## Description of the task
The required output is the complete listing, copied word for word.

══ Dataset excerpt

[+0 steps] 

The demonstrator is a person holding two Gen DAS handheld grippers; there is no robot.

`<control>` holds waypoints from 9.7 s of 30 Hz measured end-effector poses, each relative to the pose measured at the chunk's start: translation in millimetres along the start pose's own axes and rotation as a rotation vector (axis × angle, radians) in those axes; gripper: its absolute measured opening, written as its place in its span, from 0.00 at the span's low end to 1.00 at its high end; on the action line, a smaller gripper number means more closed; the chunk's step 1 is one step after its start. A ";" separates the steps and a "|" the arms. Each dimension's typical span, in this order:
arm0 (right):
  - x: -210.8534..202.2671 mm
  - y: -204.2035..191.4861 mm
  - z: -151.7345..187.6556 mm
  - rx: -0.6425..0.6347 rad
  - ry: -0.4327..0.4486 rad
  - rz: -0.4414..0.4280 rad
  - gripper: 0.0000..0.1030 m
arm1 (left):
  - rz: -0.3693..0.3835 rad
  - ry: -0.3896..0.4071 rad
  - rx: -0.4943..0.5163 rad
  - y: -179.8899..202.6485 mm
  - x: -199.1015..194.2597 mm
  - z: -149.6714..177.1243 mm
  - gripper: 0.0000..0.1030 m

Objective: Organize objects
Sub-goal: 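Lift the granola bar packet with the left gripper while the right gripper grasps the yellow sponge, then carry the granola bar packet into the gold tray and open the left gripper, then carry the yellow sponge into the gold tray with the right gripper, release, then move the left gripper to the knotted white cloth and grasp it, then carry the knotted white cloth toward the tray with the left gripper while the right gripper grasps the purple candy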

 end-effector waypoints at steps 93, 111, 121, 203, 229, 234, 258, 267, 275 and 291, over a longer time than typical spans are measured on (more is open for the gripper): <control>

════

## Result of the exercise
[+0 steps] 

The demonstrator is a person holding two Gen DAS handheld grippers; there is no robot.

`<control>` holds waypoints from 9.7 s of 30 Hz measured end-effector poses, each relative to the pose measured at the chunk's start: translation in millimetres along the start pose's own axes and rotation as a rotation vector (axis × angle, radians) in those axes; gripper: its absolute measured opening, written as its place in its span, from 0.00 at the span's low end to 1.00 at its high end; on the action line, a smaller gripper number means more closed; the chunk's step 1 is one step after its start. A ";" separates the steps and a "|" the arms. Each dimension's typical span, in this order:
arm0 (right):
  - x: -210.8534..202.2671 mm
  - y: -204.2035..191.4861 mm
  - z: -151.7345..187.6556 mm
  - rx: -0.6425..0.6347 rad
  - ry: -0.4327..0.4486 rad
  - rz: -0.4414..0.4280 rad
  - gripper: 0.0000..0.1030 m
arm1 (left):
  - rz: -0.3693..0.3835 rad
  - ry: -0.3896..0.4071 rad
  - rx: -0.4943..0.5163 rad
  - y: -179.8899..202.6485 mm
  - x: -199.1015..194.2597 mm
  - z: -149.6714..177.1243 mm
  - gripper: 0.0000..0.1030 m

Objective: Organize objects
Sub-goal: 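Lift the granola bar packet with the left gripper while the right gripper grasps the yellow sponge, then carry the granola bar packet into the gold tray and open the left gripper, then carry the yellow sponge into the gold tray with the right gripper, release, then move the left gripper to the knotted white cloth and grasp it, then carry the knotted white cloth toward the tray with the left gripper while the right gripper grasps the purple candy
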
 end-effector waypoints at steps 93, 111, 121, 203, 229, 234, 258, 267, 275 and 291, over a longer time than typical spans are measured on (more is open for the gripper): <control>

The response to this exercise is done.